§ **GOAL OF THE EXERCISE**:
Filter the data for "JSON" and copy matching lines.

§ **DATA SHOWN**:
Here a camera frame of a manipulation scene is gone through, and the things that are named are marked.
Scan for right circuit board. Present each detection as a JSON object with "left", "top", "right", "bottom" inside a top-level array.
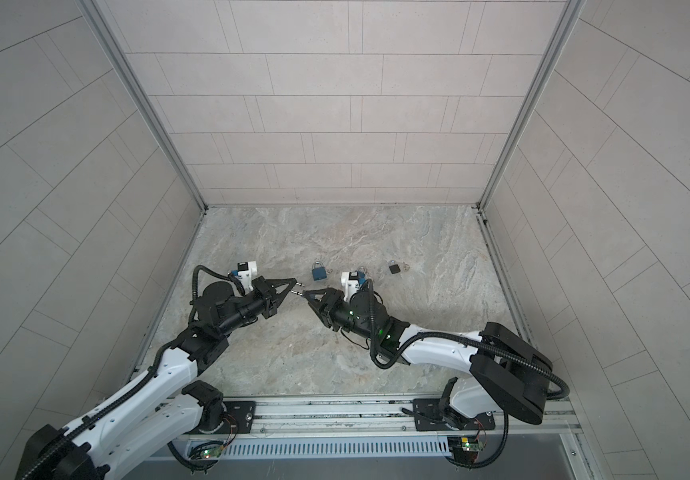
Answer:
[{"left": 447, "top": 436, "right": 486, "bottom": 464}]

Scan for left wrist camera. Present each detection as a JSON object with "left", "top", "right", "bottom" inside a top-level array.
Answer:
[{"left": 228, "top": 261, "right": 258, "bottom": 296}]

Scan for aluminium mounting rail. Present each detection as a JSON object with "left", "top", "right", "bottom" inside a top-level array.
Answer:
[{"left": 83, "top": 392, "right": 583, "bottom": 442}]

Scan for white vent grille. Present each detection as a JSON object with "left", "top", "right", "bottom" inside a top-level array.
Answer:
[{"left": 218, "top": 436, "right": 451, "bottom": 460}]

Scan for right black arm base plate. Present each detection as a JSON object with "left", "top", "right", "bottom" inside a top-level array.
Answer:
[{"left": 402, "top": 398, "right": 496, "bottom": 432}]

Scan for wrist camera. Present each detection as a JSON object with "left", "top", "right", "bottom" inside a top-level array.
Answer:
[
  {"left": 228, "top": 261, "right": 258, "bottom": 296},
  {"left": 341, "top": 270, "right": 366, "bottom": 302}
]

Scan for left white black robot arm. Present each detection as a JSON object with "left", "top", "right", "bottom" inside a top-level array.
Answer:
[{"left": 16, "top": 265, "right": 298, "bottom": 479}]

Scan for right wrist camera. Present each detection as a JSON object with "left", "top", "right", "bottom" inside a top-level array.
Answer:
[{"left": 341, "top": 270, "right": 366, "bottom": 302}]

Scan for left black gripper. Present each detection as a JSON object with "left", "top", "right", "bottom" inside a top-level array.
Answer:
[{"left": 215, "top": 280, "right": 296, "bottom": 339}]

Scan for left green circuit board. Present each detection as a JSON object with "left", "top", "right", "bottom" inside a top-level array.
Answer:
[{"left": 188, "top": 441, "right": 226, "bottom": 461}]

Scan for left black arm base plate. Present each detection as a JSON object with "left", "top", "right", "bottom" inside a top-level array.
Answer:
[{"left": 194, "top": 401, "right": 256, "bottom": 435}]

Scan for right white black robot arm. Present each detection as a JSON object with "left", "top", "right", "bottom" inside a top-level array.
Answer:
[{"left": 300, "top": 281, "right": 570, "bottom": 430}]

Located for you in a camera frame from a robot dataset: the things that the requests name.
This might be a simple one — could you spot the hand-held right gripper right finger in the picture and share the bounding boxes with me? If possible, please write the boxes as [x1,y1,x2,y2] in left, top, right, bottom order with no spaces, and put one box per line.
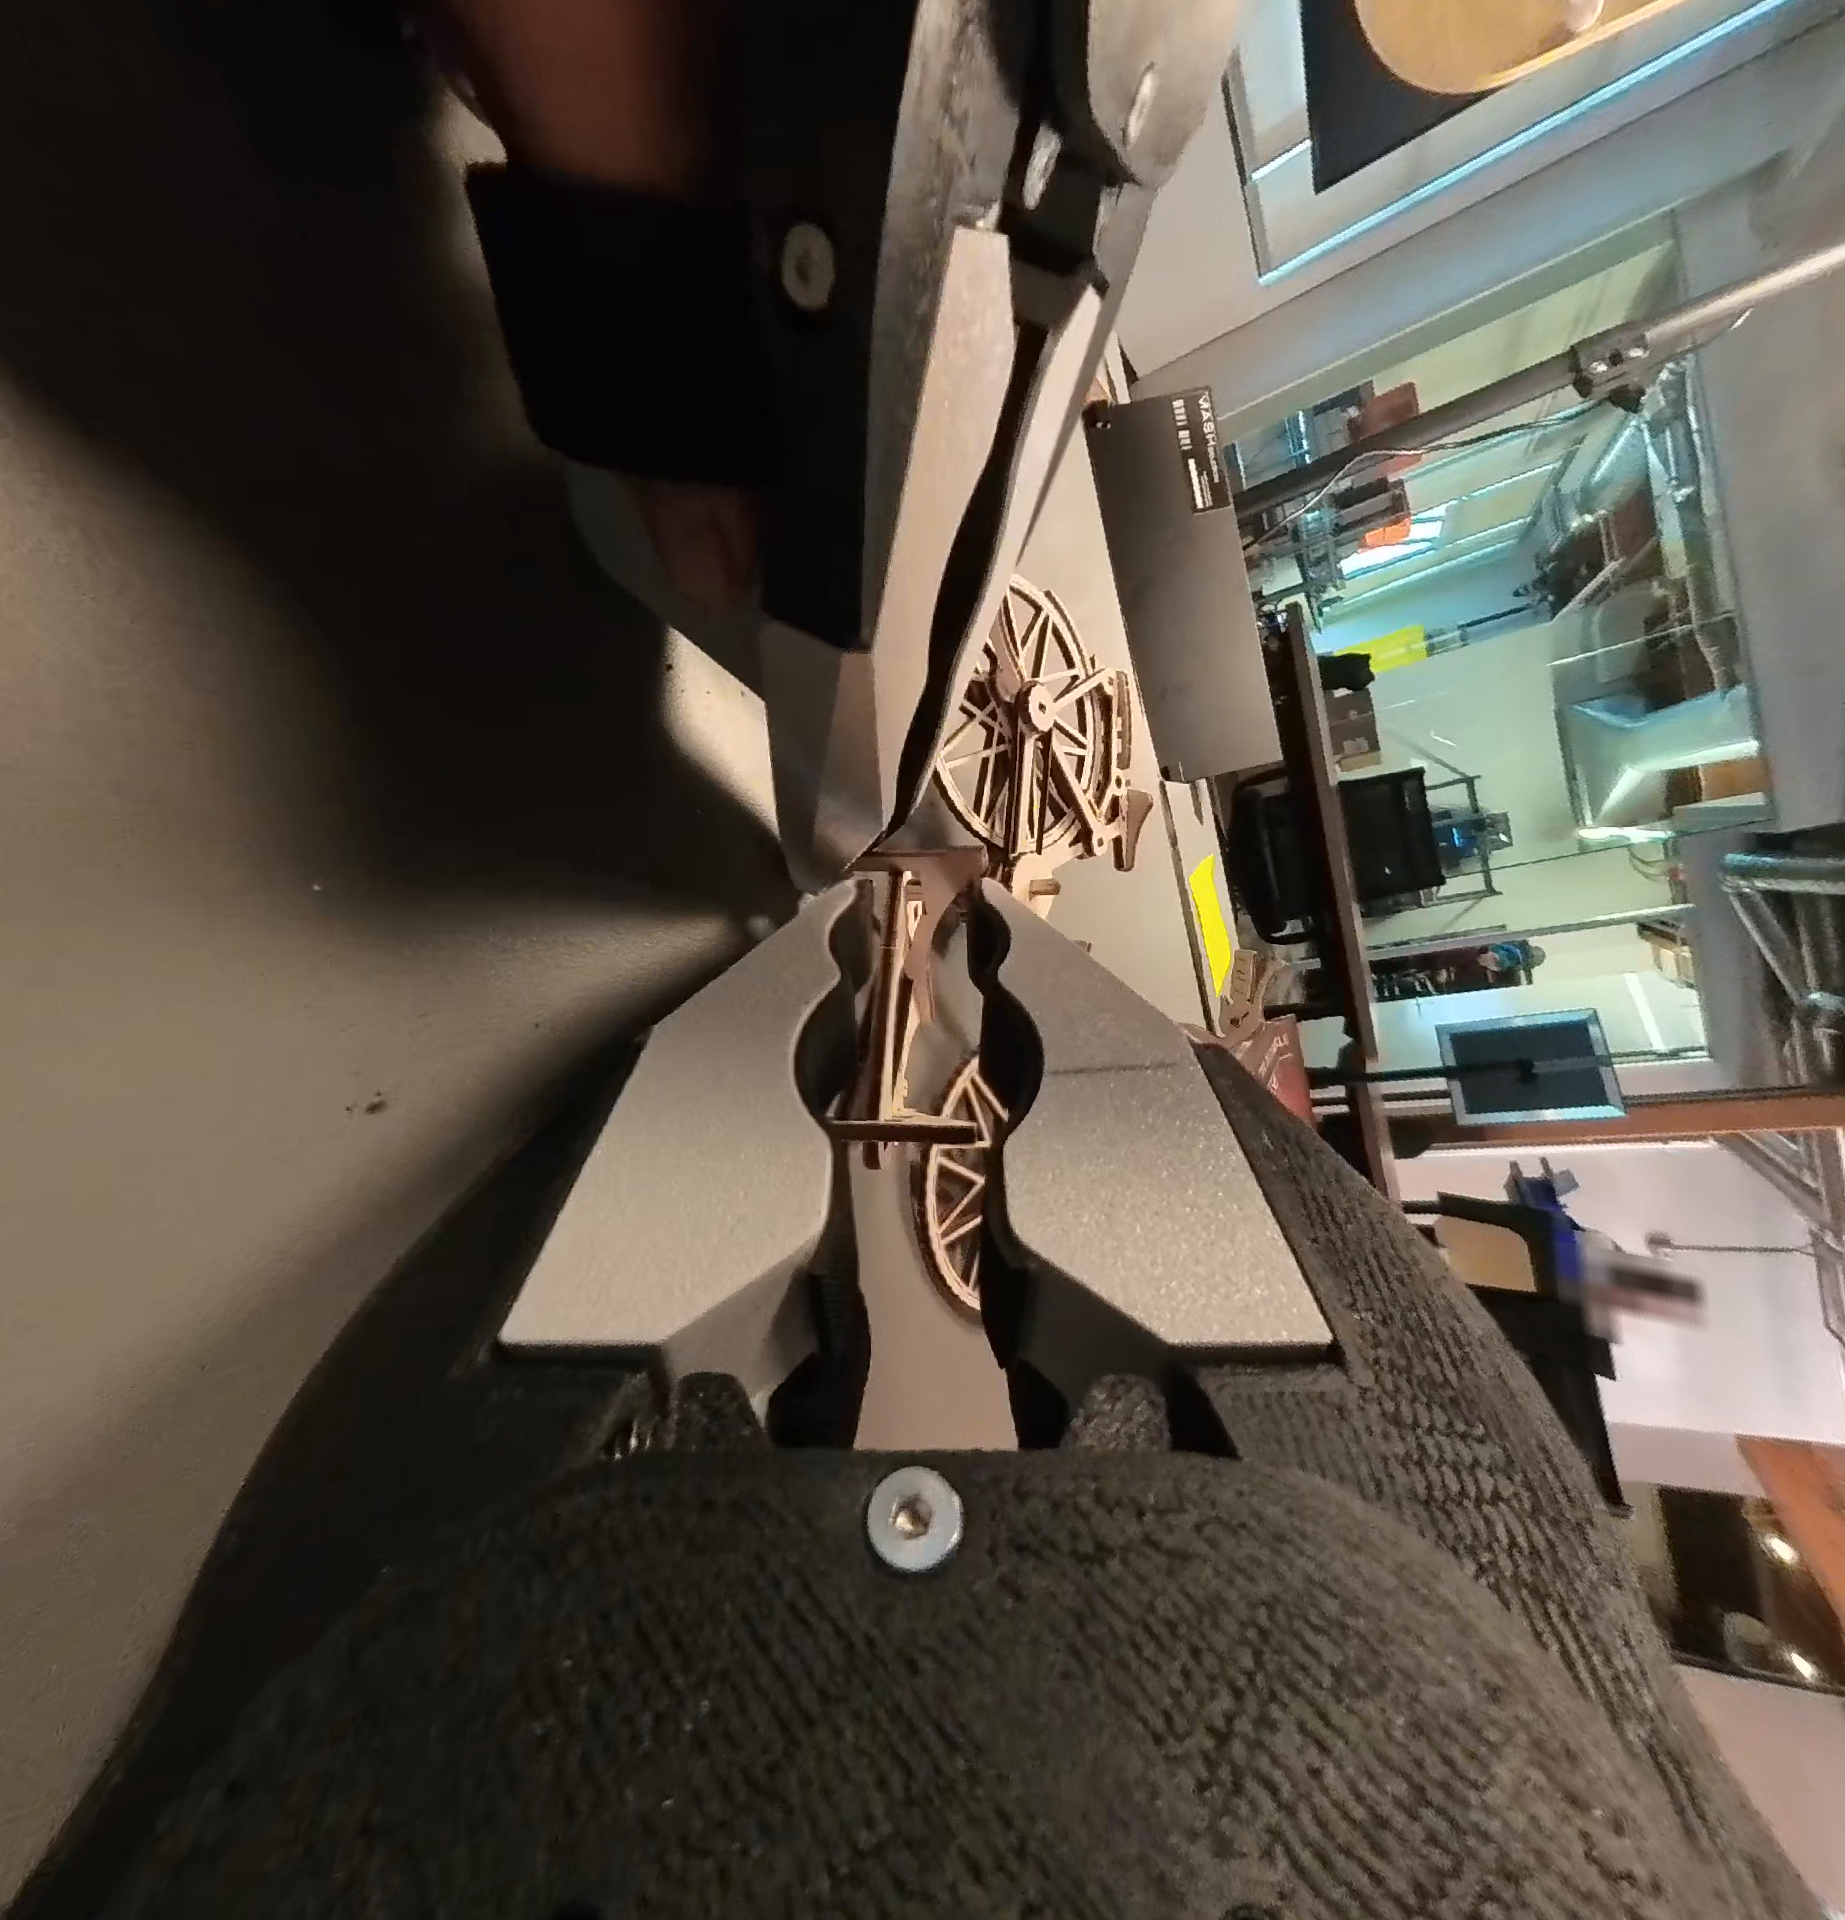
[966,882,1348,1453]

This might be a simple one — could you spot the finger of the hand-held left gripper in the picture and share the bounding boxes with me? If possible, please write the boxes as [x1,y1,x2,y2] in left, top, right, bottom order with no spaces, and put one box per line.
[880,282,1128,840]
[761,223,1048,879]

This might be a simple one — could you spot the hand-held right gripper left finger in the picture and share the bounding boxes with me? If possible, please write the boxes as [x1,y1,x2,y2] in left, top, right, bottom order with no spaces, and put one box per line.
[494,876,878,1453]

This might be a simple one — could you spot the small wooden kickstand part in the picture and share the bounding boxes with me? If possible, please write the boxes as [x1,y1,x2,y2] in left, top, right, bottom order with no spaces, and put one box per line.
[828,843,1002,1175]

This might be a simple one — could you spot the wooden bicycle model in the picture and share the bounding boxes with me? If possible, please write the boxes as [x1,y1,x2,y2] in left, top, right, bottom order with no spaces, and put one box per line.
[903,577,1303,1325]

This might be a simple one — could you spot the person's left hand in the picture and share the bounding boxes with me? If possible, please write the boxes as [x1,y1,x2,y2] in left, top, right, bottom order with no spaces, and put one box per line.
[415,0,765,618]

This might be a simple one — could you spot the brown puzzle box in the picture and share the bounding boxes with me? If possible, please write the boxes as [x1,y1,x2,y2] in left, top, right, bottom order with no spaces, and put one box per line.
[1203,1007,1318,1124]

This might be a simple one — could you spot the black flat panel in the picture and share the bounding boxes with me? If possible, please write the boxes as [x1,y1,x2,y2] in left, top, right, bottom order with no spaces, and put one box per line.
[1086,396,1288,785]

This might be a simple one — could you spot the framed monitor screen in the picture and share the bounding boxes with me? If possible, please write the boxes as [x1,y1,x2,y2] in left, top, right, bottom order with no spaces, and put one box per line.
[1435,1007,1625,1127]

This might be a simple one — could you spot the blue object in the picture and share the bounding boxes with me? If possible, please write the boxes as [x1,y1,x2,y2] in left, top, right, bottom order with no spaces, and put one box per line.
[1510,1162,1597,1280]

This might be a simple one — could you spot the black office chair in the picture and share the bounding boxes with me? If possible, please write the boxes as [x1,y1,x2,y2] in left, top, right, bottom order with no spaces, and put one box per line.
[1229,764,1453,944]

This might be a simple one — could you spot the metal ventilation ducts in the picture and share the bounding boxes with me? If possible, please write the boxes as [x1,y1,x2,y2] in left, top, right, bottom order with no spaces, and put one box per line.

§ **ANSWER SPACE**:
Scan for right circuit board. Present each detection as a JSON object with "left", "top", "right", "bottom" inside a top-level array.
Scan for left wrist camera. Present each detection as a JSON object with "left", "top", "right", "bottom" inside a top-level array.
Scan for aluminium mounting rail. Present each detection as a JSON object with "left", "top", "right", "bottom" inside a top-level array.
Scan for white vent grille. Present each detection as a JSON object with "left", "top", "right", "bottom" inside a top-level array.
Scan for right black arm base plate. Present each detection as a JSON object with "left", "top", "right", "bottom" inside a top-level array.
Scan for wrist camera. Present each detection as a JSON object with "left", "top", "right", "bottom" inside a top-level array.
Scan for left white black robot arm. Present each detection as a JSON object with "left", "top", "right", "bottom" inside a top-level array.
Scan for right wrist camera. Present each detection as a JSON object with "left", "top", "right", "bottom" inside a top-level array.
Scan for left black gripper. Present each detection as a JSON object with "left", "top", "right", "bottom" inside a top-level array.
Scan for left green circuit board. Present each detection as a JSON object with "left", "top", "right", "bottom" inside a top-level array.
Scan for left black arm base plate. Present each detection as a JSON object with "left", "top", "right", "bottom" inside a top-level array.
Scan for right white black robot arm. Present each detection as a JSON object with "left", "top", "right", "bottom" inside a top-level array.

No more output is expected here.